The United States is home to nearly 690,000 active Deferred Action for Childhood Arrivals (DACA) recipients.

  • Approximately 689,800 active DACA recipients live in the United States, while DACA has been granted to about 800,000 people in total since 2012.
  • As of 2016, 68 percent of DACA-eligible immigrants in the United States, or 886,814 people, had applied for DACA.
  • An additional 398,000 people in the United States satisfied all but the educational requirements for DACA, and another 228,000 would be eligible as they grew older.

Nearly one in six U.S. workers is an immigrant, together making up a vital part of the country’s labor force in a range of industries.

  • 27.2 million immigrant workers comprised 16.9 percent of the U.S. labor force in 2015.
  • Immigrant workers were most numerous in the following U.S. industries:

Industry

Number of Immigrant Workers

Health Care and Social Assistance

3,854,400

Manufacturing

3,359,742

Accommodation and Food Services

3,171,569

Retail Trade

2,905,527

Construction

2,656,500

Analysis of the U.S. Census Bureau’s 2015 American Community Survey 1-year PUMS data by the American Immigration Council.

  • The largest shares of immigrant workers were in the following U.S. industries:

Industry

Immigrant Share (%)
(of all industry workers)

Agriculture, Forestry, Fishing & Hunting

27.4

Construction

22.2

Administrative & Support; Waste Management; and Remediation Services

22.0

Accommodation and Food Services

20.9

Other Services (except Public Administration)

20.6

Analysis of the U.S. Census Bureau’s 2015 American Community Survey 1-year PUMS data by the American Immigration Council.

Immigrants are an integral part of the U.S. workforce in a range of occupations.

  • In 2015, immigrant workers were most numerous in the following occupation groups:

Occupation Category

Number of Immigrant Workers

Office and Administrative Support

2,692,238

Sales and Related

2,616,933

Building and Grounds Cleaning & Maintenance

2,432,692

Construction and Extraction

2,394,349

Management

2,364,294

Analysis of the U.S. Census Bureau’s 2015 American Community Survey 1-year PUMS data by the American Immigration Council.

 

  • The largest shares of immigrant workers were in the following occupation groups:

Occupation Category

Immigrant Share (%)
(of all workers in occupation)

Farming, Fishing, and Forestry

41.3

Building and Grounds Cleaning & Maintenance

31.2

Construction and Extraction

24.6

Computer and Mathematical Sciences

24.4

Life, Physical, and Social Sciences

21.6

Analysis of the U.S. Census Bureau’s 2015 American Community Survey 1-year PUMS data by the American Immigration Council.

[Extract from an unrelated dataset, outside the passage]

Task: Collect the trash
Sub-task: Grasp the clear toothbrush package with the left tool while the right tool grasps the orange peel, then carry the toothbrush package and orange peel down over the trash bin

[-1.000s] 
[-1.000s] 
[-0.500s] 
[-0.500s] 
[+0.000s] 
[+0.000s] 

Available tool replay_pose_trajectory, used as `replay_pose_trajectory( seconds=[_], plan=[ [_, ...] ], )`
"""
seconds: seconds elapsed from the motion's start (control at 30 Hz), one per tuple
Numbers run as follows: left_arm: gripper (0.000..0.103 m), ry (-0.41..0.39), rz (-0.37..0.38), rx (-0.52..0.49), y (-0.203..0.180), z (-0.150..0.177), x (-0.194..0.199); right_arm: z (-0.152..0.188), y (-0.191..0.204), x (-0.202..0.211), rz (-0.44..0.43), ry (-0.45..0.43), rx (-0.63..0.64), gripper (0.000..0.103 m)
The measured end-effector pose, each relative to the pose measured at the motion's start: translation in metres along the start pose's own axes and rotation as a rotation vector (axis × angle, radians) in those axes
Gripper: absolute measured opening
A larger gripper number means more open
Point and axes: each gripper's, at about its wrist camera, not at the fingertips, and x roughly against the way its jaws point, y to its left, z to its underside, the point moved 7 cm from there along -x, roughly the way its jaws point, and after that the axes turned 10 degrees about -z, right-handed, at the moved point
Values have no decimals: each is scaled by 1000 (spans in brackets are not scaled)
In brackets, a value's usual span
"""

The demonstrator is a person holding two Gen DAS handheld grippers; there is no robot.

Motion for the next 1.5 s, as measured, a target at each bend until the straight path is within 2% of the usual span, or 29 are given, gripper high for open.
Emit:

  • Undocumented immigrants comprised 5 percent of the workforce in 2014.

Immigrants in the United States contribute billions of dollars in taxes.

  • Immigrant-led households across the United States contributed a total of $223.6 billion in federal taxes and $104.6 billion in combined state and local taxes in 2014.
  • Undocumented immigrants in the United States paid an estimated $11.7 billion in combined state and local taxes in 2014. Their estimated contribution would rise to $13.9 billion if they could receive legal status.
  • DACA recipients paid an estimated $2 billion in combined state and local taxes in 2016.

As consumers, immigrants add hundreds of billions of dollars to the U.S. economy.

  • In the United States, residents of immigrant-led households had $926.9 billion in collective spending power (after-tax income) in 2014.

Immigrant entrepreneurs in the United States generate tens of billions of dollars in business revenue.

  • 3.3 million immigrant business owners accounted for 20.3 percent of all self-employed U.S. residents in 2015 and generated $72.3 billion in business income.
  • In 2015, immigrants accounted for 21.9 percent of all business owners in 50 of the largest U.S. metropolitan areas.